Son 80 las personas fallecidas por la enfermedad COVID-19 identificadas como trabajadores de la salud: 50 varones y 30 mujeres; la mayoría (65%) eran menores de 60 años, según datos de la Dirección Nacional de Epidemiología e Información Estratégica. En más de la mitad de estos casos se identificó al menos una comorbilidad, es decir, otra enfermedad o trastorno adicional.
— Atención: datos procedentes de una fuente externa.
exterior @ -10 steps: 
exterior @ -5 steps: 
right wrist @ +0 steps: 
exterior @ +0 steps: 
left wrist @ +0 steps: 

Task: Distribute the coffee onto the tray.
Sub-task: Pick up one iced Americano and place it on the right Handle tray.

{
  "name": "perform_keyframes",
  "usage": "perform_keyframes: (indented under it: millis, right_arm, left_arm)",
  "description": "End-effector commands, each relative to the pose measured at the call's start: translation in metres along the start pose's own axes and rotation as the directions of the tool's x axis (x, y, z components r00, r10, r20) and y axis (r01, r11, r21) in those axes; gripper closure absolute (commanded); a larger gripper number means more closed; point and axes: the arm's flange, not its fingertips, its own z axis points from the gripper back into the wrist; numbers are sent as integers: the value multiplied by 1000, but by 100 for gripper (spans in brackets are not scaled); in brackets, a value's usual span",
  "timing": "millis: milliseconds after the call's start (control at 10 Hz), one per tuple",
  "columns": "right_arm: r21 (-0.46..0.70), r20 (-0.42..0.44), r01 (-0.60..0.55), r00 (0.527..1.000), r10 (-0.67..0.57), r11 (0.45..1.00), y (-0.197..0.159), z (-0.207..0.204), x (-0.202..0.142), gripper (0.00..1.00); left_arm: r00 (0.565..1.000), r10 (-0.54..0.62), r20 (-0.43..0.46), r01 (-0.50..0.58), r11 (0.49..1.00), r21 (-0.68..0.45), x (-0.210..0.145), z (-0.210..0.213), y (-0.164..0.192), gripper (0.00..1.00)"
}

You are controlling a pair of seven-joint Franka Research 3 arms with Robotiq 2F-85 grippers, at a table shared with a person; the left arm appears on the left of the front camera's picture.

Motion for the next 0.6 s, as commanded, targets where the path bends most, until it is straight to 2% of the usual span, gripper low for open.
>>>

Entre ellas se encuentra principalmente la obesidad, la diabetes o la insuficiencia cardíaca.

El informe elaborado por la cartera sanitaria advierte que puede haber un subregistro, ya que se tomaron para este análisis los casos identificados como trabajadores de la salud en el Sistema Nacional de Vigilancia Epidemiológica.

La doctora en Psicología e investigadora superior del Conicet, María Cristina Richaud, lidera una investigación sobre los efectos de la COVID-19 en el bienestar psicológico del personal de la salud, que se realiza a través de un cuestionario online desde abril último.

En diálogo con la radio Libertad de Chaco, Richaud indicó que “las preocupaciones del personal de salud han ido aumentando”. En particular, el temor de contagiarse y de contagiar a su familia.

La especialista detectó también un “empeoramiento del clima laboral”, relacionado con el cambio de protocolos y de lugar de trabajo. Un alto porcentaje de los trabajadores también señaló en la encuesta que perciben que el cansancio interfiere en sus tareas y solo un 32% de los consultados cuenta con un equipo de contención psicológica en su lugar de trabajo.

En línea con esto, Richaud advirtió sobre un aumento en la depresión, altos niveles de irritabilidad y trastornos en el sueño en el personal de salud de todo el país.